The study, conducted by employment agency CareerBuilder together with Economic Modeling Specialists International, found that 22 percent of all new business establishments begun in 2009 through 2012 were in Texas and that 16 percent were in New York.
The study counted new, established businesses, which is defined as economic activity associated with a specific location. As such, if a chain of pizza parlors is established, each location counts as a new business establishment.
The study found between 115,000 and 210,000 net new private business establishments were opened each year from 2001 to 2007.
In the ensuing post-recession years the numbers have diminished. The number of new establishments "hasn't approached 100,000 per year since the [economic] downturn," the study released Thursday said.
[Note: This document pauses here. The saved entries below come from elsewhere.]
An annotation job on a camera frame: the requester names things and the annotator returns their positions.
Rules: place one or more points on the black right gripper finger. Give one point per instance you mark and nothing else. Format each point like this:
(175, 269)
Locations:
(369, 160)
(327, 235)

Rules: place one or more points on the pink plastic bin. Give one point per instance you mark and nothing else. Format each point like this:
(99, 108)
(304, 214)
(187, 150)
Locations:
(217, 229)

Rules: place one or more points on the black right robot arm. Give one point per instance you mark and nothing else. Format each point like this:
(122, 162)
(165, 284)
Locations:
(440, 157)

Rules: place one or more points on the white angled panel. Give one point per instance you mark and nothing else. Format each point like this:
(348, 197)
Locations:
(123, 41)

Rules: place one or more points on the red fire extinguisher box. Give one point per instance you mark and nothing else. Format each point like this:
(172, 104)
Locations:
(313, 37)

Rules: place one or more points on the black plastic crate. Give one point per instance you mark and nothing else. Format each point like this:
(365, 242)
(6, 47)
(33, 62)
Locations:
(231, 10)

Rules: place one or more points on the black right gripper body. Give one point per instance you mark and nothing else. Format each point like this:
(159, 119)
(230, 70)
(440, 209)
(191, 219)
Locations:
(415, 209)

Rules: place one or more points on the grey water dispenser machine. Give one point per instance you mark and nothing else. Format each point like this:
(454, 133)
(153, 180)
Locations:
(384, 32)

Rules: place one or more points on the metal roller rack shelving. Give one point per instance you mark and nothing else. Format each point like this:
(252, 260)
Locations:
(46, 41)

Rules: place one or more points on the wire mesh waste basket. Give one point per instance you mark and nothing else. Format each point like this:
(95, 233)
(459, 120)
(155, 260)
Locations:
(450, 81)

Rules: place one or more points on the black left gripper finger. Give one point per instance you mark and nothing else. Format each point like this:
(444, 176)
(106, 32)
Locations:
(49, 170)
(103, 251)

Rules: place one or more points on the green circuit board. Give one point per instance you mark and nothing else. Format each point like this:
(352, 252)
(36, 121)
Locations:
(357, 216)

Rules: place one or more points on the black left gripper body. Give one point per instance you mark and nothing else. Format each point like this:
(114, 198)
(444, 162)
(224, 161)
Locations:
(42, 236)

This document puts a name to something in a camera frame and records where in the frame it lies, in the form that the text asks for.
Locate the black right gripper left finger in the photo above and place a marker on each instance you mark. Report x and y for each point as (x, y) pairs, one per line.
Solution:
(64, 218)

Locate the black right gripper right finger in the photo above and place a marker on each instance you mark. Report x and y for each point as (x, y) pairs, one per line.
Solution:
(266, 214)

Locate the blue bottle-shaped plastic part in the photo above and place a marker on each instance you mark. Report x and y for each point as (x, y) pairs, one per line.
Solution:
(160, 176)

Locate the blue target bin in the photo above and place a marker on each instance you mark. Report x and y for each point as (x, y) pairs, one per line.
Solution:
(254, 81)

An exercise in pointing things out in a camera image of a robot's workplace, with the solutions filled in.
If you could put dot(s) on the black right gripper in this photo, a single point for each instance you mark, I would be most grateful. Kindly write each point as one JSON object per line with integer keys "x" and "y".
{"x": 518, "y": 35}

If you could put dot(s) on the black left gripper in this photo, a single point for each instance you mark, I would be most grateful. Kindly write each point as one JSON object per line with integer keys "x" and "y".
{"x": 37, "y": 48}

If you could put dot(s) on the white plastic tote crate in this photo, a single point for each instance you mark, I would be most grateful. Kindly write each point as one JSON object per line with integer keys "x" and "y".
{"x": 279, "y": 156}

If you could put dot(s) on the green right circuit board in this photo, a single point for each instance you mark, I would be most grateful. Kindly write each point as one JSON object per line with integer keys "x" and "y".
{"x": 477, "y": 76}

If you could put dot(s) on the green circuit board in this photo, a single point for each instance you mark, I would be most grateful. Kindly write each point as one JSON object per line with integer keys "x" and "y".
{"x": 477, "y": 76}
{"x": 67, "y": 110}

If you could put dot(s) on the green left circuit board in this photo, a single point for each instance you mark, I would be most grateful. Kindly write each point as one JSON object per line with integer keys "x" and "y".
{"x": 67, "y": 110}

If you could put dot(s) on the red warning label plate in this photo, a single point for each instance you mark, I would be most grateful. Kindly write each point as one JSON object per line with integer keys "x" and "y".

"The number of private-sector business establishments grew just 2 percent from 2009 to 2012 after growing 12 percent from 2001 to 2007," said Matt Ferguson, chief executive officer at CareerBuilder.
The study ranked Illinois, Florida, Washington, Nebraska and North Dakota as the top states for new business establishments after Texas and New York.
The states on the low end of the list include Michigan, New Jersey, Idaho, Colorado, Kansas and California.
The state with the worst post-recession track record, Michigan, lost nearly 14,000 business establishments from 2009 to 2012, a 6 percent drop to 232,331 businesses.
The biggest losses were in construction, finance and insurance and real estate, which declined by 16 percent, 9 percent and 7 percent, respectively.